Alí Bush, por Teodoro Petkoff

Como no podía ser de otra manera, Mabrush ganó su guerra rápidamente. En el primer editorial que escribimos sobre el tema, cuando comenzaron las hostilidades, aludíamos a la “confrontación entre la colosal potencia, con toda su parafernalia tecnológica de ‘guerra de las galaxias’, y un pequeño país, de 23 millones de habitantes, pobremente armado, que seguramente será aplastado en pocos días por la máquina militar norteamericana”. No podía haber sido de otra manera. Todo salió según el libreto del Pentagono.
Ha desaparecido la tiranía de Saddam Hussein y toda la gente ha podido apreciar tanto los horrores como el despreciable estilo de vida que caracterizaron su largo despotismo. Pero no hay que permitir que los árboles nos obstruyan la visión del bosque. No se movió el formidable aparato militar de Estados Unidos tan sólo para desalojar del poder a uno más de los dictadores que pueblan este mundo, varios de los cuales deben su mando, precisamente, a las necesidades de la política exterior norteamericana.
No introdujo el gobierno yanqui serías fricciones con algunos de los países más importantes de la Tierra, incluyendo aliados históricos de Estados Unidos, como Francia, tan sólo para librarse de un sátrapa sanguinario.
Tampoco es creíble que lo hiciera porque Irak amenazaba a sus vecinos con armas de destrucción masiva.
Pocos tomaron en serio los alegatos que a ese respecto presentaron Bush y Powell. De hecho, los acontecimientos han demostrado la debilidad de los argumentos utilizados al respecto y hoy el jefe de la misión de inspectores de la ONU, Blix, cuestiona la credibilidad de un equipo exclusivamente norteamericano encargado de buscar tales armas.
Muchos se preguntan si tal equipo en lugar de encontrar esas armas no hará otra cosa que “sembrarlas”.
La tiranía de Hussein, las supuestas armas de destrucción masiva, no fueron sino pretextos, coartadas. Bush se atrevió a lanzar una guerra ilegal, al margen y contra la opinión de Naciones Unidas, porque detrás hay un diseño geopolítico de largo alcance, dirigido a que Estados Unidos pueda instalarse de lleno en una región convulsionada y volátil, y que, no es coincidencia, alberga las mayores reservas petroleras del planeta, y donde tanto europeos como rusos y chinos poseen intereses de gran envergadura y una influencia política cultivada a lo largo de siglos de encuentros y desencuentros.

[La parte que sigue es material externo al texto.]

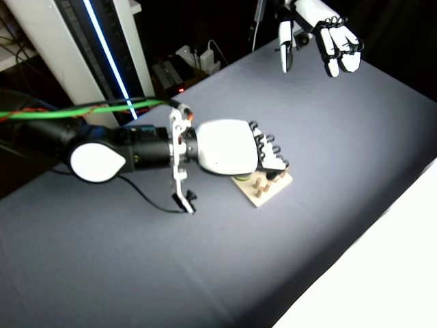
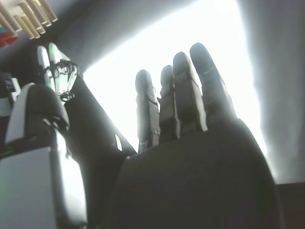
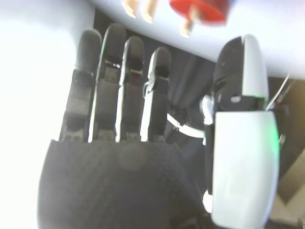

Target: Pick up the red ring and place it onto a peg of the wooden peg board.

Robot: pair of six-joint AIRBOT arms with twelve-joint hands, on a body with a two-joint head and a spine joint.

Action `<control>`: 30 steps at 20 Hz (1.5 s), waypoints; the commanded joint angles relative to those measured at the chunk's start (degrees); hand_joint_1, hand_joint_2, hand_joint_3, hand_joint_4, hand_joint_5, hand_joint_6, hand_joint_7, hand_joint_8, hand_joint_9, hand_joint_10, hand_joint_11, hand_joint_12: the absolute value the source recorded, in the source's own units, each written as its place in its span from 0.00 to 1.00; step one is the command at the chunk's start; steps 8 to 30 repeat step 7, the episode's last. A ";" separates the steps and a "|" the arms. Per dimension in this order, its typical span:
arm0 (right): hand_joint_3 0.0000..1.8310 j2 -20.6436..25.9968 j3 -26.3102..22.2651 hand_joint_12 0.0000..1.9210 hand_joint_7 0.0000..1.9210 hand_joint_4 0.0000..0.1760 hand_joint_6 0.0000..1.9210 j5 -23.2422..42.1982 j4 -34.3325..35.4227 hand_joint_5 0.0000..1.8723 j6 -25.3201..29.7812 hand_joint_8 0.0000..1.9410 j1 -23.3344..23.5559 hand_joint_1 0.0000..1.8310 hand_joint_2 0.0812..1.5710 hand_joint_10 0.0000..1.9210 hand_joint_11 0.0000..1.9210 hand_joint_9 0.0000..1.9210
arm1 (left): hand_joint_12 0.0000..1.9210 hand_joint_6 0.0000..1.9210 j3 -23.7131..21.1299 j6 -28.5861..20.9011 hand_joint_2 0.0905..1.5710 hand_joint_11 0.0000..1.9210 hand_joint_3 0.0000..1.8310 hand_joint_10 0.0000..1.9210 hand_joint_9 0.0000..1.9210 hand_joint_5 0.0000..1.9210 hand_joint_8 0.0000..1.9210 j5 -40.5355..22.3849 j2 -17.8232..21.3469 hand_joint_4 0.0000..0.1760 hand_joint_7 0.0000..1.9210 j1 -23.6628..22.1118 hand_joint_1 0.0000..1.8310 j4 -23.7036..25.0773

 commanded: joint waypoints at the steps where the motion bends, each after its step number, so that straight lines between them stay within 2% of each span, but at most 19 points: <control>1: 0.00 1.91 -0.37 0.59 0.24 0.25 0.00 9.82 4.42 0.24 -0.06 0.00 -1.03 0.49 0.60 0.07 0.04 0.24 | 0.41 0.00 -0.07 -0.43 0.66 0.00 0.00 0.00 0.13 0.21 0.00 -9.07 -0.08 0.00 0.13 -0.41 0.41 0.57; 2: 0.00 3.93 -1.49 0.55 0.22 0.29 0.00 13.52 7.24 0.22 -0.17 0.00 -3.00 0.48 0.61 0.03 0.04 0.22 | 0.43 0.00 -0.34 -0.66 0.65 0.00 0.00 0.00 0.15 0.22 0.00 -10.31 0.02 0.00 0.14 -0.48 0.43 1.14; 3: 0.00 5.37 -2.38 0.49 0.21 0.37 0.00 16.14 9.13 0.21 -0.31 0.00 -4.53 0.49 0.62 0.01 0.05 0.22 | 0.43 0.00 -0.49 -1.00 0.66 0.00 0.00 0.00 0.15 0.22 0.00 -11.37 0.10 0.00 0.15 -0.58 0.43 1.66; 4: 0.00 8.19 -4.24 0.47 0.22 0.35 0.00 21.09 12.60 0.21 -0.89 0.00 -7.65 0.47 0.61 0.01 0.05 0.22 | 0.44 0.00 -0.67 -1.80 0.66 0.00 0.00 0.00 0.14 0.22 0.00 -13.50 0.24 0.00 0.14 -0.85 0.45 2.57; 5: 0.00 9.93 -5.22 0.48 0.21 0.24 0.00 24.13 14.61 0.21 -1.22 0.00 -9.46 0.45 0.62 0.00 0.01 0.20 | 0.42 0.00 -0.77 -2.30 0.67 0.00 0.00 0.00 0.13 0.22 0.00 -14.98 0.34 0.00 0.14 -1.04 0.47 3.06; 6: 0.00 11.74 -6.83 0.46 0.22 0.18 0.00 28.79 17.65 0.22 -1.79 0.00 -12.38 0.44 0.61 0.00 0.01 0.20 | 0.38 0.00 -0.98 -2.87 0.67 0.00 0.00 0.00 0.11 0.20 0.00 -17.43 0.50 0.00 0.13 -1.37 0.45 3.90; 7: 0.00 12.55 -7.62 0.45 0.22 0.17 0.00 31.65 19.46 0.21 -1.99 0.00 -14.00 0.44 0.64 0.00 0.02 0.20 | 0.37 0.00 -1.04 -3.14 0.69 0.00 0.01 0.00 0.10 0.16 0.00 -18.58 0.58 0.00 0.11 -1.60 0.42 4.52; 30: 0.00 12.55 -7.62 0.45 0.22 0.17 0.00 31.65 19.46 0.21 -1.99 0.00 -14.00 0.44 0.64 0.00 0.02 0.20 | 0.37 0.00 -1.04 -3.14 0.69 0.00 0.01 0.00 0.10 0.16 0.00 -18.58 0.58 0.00 0.11 -1.60 0.42 4.52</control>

La mera presencia a través del negocio petrolero (que, en fin de cuentas, es adelantado por compañías privadas), o las relaciones con gobiernos cuya estabilidad está continuamente amenazada por el fundamentalismo islámico, no es suficiente para una potencia cuyas propias fuentes petroleras se agotan velozmente y para la cual ya no hay fronteras.
Para una cierta óptica de los círculos más conservadores de Estados Unidos, el Medio Oriente es tan decisivo que la idea es llegar para quedarse y los primeros pasos, después de la victoria, no han sido sino tanteos en esa dirección. Tanteos que han provocado fuertes reacciones tanto en países árabes y musulmanes no árabes, así como en las cancillerías europeas, en las cuales hay un rechazo explícito a la pretensión de Bush y su equipo de manejar Irak como botín de guerra. ¿Qué le depara al mundo esta posguerra?